Often times I get frustrated because I cannot find a recipe that is exactly what I want. So what do I do?? Make up my own recipe! Such is the case for this one. I have been craving this kind of muffin since I LOVE cranberries and it is such a festive holiday food, not to mention very good for you. Cranberries are full of antioxidants, vitamin C, fiber, among many other important vitamins, minerals, and nutrients. Add heart healthy walnuts, vitamin C rich orange juice, and healthy whole-wheat flour and these muffins are a delicious and guilt-free treat. Eat them warmed spread with a little bit of butter and enjoy!

Ingredients:

  • 2 cups whole-wheat flour
  • 1 cup white sugar
  • 1/2 tsp. baking powder
  • 1 tsp. vanilla
  • Zest of one orange
  • Juice of one orange
  • 3/4 cup orange juice
  • 1/2 cup walnuts
  • 2 eggs
  • 1/4 cup canola oil
  • 12 oz. bag fresh cranberries
  • 1/2 cup walnuts

Directions:

  1. Preheat oven to 400 degrees. Line muffin tins with muffin cups (of course I use festive Santa ones :))
  2. In a medium sized mixing bowl, gently combine flour, sugar, and baking powder.
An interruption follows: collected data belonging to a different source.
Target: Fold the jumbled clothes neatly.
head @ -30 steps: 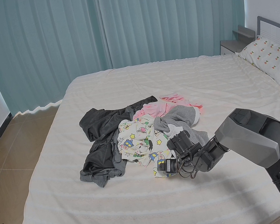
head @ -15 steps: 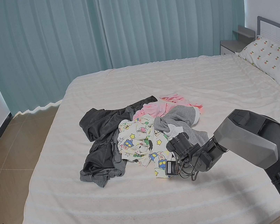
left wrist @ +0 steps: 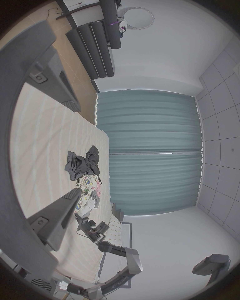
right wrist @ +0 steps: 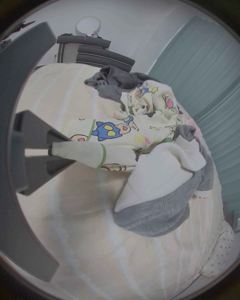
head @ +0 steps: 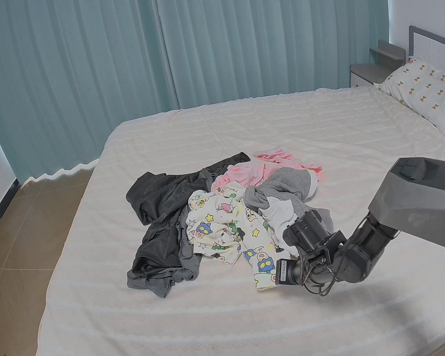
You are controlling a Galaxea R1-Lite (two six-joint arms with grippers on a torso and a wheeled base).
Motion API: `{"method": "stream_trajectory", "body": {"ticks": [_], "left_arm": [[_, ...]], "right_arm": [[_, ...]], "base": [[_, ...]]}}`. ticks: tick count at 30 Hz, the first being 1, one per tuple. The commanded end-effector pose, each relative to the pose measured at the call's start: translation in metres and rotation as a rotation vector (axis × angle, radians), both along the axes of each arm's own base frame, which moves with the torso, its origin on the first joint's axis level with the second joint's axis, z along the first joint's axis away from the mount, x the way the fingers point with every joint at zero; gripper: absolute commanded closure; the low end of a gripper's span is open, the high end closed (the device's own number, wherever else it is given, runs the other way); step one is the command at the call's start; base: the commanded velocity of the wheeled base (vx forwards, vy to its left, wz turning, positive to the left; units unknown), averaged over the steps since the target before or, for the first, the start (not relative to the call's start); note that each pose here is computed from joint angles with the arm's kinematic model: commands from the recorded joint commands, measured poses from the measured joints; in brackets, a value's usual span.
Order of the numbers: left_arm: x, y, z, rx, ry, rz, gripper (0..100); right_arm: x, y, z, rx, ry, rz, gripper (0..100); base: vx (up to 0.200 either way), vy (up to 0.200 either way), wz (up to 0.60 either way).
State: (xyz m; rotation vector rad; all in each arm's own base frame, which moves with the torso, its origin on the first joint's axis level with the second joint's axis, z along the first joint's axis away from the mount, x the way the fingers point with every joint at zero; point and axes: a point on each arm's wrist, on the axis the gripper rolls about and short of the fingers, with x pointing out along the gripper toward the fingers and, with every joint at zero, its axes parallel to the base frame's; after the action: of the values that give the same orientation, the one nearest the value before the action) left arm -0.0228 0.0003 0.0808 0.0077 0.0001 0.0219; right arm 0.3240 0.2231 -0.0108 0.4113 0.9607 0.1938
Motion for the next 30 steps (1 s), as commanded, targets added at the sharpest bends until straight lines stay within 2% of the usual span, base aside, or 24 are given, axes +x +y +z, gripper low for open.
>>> {"method": "stream_trajectory", "body": {"ticks": [1, 10, 17, 24, 25, 26, 28, 30], "left_arm": [[0.000, 0.000, -0.005, 0.000, -0.002, 0.001, 0], [0.000, 0.000, -0.005, 0.000, -0.002, 0.001, 0], [0.000, 0.000, -0.005, 0.000, -0.002, 0.001, 0], [0.000, 0.000, -0.005, 0.000, -0.002, 0.000, 0], [0.000, 0.000, -0.005, 0.000, -0.002, 0.000, 0], [0.000, 0.000, -0.005, -0.003, -0.003, -0.002, 0], [0.000, 0.000, -0.005, -0.003, -0.003, -0.002, 0], [0.000, 0.000, -0.005, 0.005, -0.003, -0.007, 0]], "right_arm": [[-0.069, -0.019, 0.066, 0.105, -0.134, 0.074, 100], [-0.135, -0.055, 0.118, 0.200, -0.247, 0.129, 100], [-0.169, -0.079, 0.171, 0.315, -0.398, 0.152, 100], [-0.185, -0.083, 0.224, 0.415, -0.508, 0.194, 100], [-0.185, -0.083, 0.224, 0.415, -0.508, 0.194, 100], [-0.192, -0.085, 0.241, 0.443, -0.543, 0.215, 100], [-0.193, -0.086, 0.248, 0.451, -0.557, 0.219, 100], [-0.200, -0.085, 0.264, 0.469, -0.581, 0.263, 100]], "base": [[0.000, 0.000, 0.00], [0.000, 0.000, 0.00], [0.000, 0.000, 0.00], [0.000, 0.000, 0.00], [0.000, 0.000, 0.00], [0.000, 0.000, 0.00], [0.000, 0.000, 0.00], [0.000, 0.000, 0.00]]}}
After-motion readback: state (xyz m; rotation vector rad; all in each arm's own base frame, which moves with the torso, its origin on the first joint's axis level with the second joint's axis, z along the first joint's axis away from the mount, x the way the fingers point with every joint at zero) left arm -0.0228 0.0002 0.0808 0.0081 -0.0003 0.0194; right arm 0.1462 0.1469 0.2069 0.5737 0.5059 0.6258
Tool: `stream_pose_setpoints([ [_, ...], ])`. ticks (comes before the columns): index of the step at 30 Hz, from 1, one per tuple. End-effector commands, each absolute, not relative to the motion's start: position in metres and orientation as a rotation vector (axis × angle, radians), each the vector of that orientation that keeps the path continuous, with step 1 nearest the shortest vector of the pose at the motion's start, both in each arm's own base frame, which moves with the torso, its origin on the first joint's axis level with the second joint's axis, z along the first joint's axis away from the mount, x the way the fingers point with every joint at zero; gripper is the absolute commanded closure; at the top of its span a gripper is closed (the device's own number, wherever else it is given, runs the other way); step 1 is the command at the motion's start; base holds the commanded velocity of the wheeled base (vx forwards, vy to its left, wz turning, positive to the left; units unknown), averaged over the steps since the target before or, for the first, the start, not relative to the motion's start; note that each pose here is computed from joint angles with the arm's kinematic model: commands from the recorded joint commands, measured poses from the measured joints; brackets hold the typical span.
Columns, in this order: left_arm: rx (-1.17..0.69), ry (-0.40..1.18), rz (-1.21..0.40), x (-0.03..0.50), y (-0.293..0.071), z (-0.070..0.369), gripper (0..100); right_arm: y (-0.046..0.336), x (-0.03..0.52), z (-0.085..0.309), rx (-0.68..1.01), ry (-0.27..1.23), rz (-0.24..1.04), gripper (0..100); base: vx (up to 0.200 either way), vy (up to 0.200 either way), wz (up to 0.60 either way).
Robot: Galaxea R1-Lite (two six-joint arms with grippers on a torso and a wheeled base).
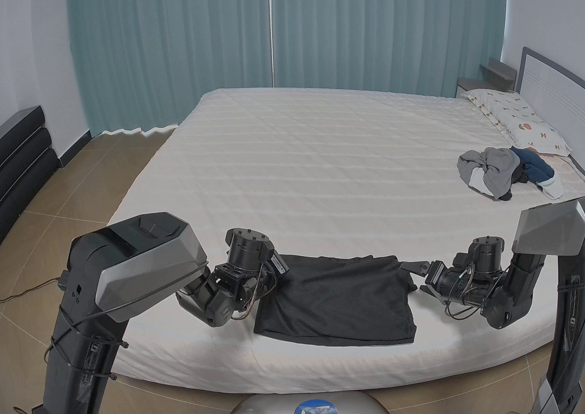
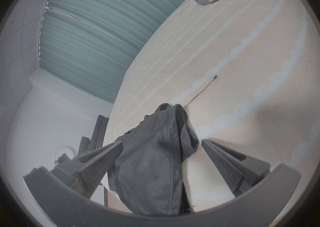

Set aside.
  3. Mix together eggs, vanilla, sugar, canola oil, orange zest, and orange juices. Slowly add in flour mixture. Then gently add in walnuts and cranberries.
  4. Scoop into muffin tins- I filled them up to the top using one scoop of a big spoon. It will look like a lot but they do not rise too much.
  5. Place in oven and bake for 15 minutes. Test with a toothpick to make sure they are fully cooked.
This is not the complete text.